Stap 1: ‘Start altijd met een slaapdagboek om je diagnostiek te ondersteunen, en ga vervolgens aan de slag met patiëntenvoorlichting en slaaphygiëne-adviezen. Als dat niet blijkt te volstaan, overweeg dan om laagintensieve interventies in te schakelen: groepscursussen ‘beter leren slapen’ of online toepassingen. Na een grondige analyse van de problematiek, heeft de huisarts de mogelijkheid om spanningverlagende technieken, counter-arousal-technieken en cognitieve technieken toe te passen. Met wat training kan de huisarts die zelf toepassen, maar de patiënt kan daarvoor ook worden doorverwezen. Vervolgens worden ‘stimuluscontrole’ en ‘slaaprestrictie’ voorgesteld als interventies die de huisarts kan inzetten bij slaapproblemen. De voorgestelde medicamenteuze aanpak is beperkt en tijdelijk. Verwijzing naar slaapcentra, psychiater, psychotherapeut en/of kinesitherapeut wordt in de richtlijnen ook onderbouwd.
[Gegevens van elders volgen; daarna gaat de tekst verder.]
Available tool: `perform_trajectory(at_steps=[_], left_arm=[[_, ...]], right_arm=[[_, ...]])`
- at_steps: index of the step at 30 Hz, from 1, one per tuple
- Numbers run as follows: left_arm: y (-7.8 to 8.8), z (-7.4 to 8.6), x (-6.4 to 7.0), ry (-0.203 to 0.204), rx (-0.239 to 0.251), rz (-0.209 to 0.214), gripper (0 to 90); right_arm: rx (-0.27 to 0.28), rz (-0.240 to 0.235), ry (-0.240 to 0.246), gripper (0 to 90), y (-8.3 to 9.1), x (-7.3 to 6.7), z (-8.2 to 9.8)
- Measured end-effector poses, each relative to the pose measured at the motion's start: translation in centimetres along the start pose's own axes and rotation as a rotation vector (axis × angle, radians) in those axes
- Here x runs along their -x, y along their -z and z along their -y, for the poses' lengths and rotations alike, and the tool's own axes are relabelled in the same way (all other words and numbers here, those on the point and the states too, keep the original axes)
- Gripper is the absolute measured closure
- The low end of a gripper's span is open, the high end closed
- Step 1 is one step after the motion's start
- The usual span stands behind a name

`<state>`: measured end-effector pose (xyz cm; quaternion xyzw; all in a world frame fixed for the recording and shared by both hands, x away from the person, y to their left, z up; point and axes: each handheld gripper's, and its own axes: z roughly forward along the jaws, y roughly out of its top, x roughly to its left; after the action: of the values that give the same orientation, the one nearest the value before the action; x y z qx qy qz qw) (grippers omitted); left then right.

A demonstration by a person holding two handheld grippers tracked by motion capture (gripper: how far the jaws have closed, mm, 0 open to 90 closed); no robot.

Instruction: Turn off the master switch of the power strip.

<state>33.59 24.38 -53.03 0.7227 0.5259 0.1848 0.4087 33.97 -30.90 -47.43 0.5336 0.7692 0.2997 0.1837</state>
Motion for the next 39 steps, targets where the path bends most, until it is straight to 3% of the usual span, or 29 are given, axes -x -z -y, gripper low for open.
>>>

Met deze richtlijn wordt een flinke stap gezet in het afbuigen van de ‘benzodiazepine-voorschrijf-reflex’ en dat is een positieve ontwikkeling, te meer omdat België een van de grootverbruikers van dergelijke medicijnen is. Bovendien baseert ‘het protocol’ zich op een psychologisch verklaringsmodel, waar huisartsen gaandeweg meer vertrouwd mee kunnen raken. Hierdoor worden dergelijke modellen voor patiënten op den duur ook meer toegankelijk en aanvaardbaar.
Bron
De richtlijn is te downloaden via www.domusmedica.be
Online platform over psychotrauma
De recent gelanceerde website traumaexperts.nl is een online platform waar (getraumatiseerde) kinderen en jongeren, hun ouders en verwijzers terecht kunnen voor informatie over psychotrauma. De website heeft een portaal voor jongeren, gezinsleden en betrokkenen, verwijzers en voor andere professionals. Op de visueel aansprekende website krijgen bezoekers informatie over de impact van stressvolle en traumatische gebeurtenissen en over de behandeling van traumagerelateerde problemen. Bezoekers lezen daarop ook wat zij zelf kunnen doen en betekenen voor een getraumatiseerde jongere. De informatie is overzichtelijk, de schrijfstijl toegankelijk en de informatie wordt ondersteund met aansprekend beeld. Ook de boodschap en missie van de makers is hoopvol: herstel van traumagerelateerde problematiek is mogelijk, ‘kinderen hebben recht op traumabehandeling en het is de plicht van hulpverleners om een effectieve behandeling te bieden’. De website is ontwikkeld door kinder- en jeugdtraumabehandelaars van De Bascule, Fier, Kenter Jeugdhulp, UMC Utrecht, GGZ Rivierduinen en stichting Centrum’45.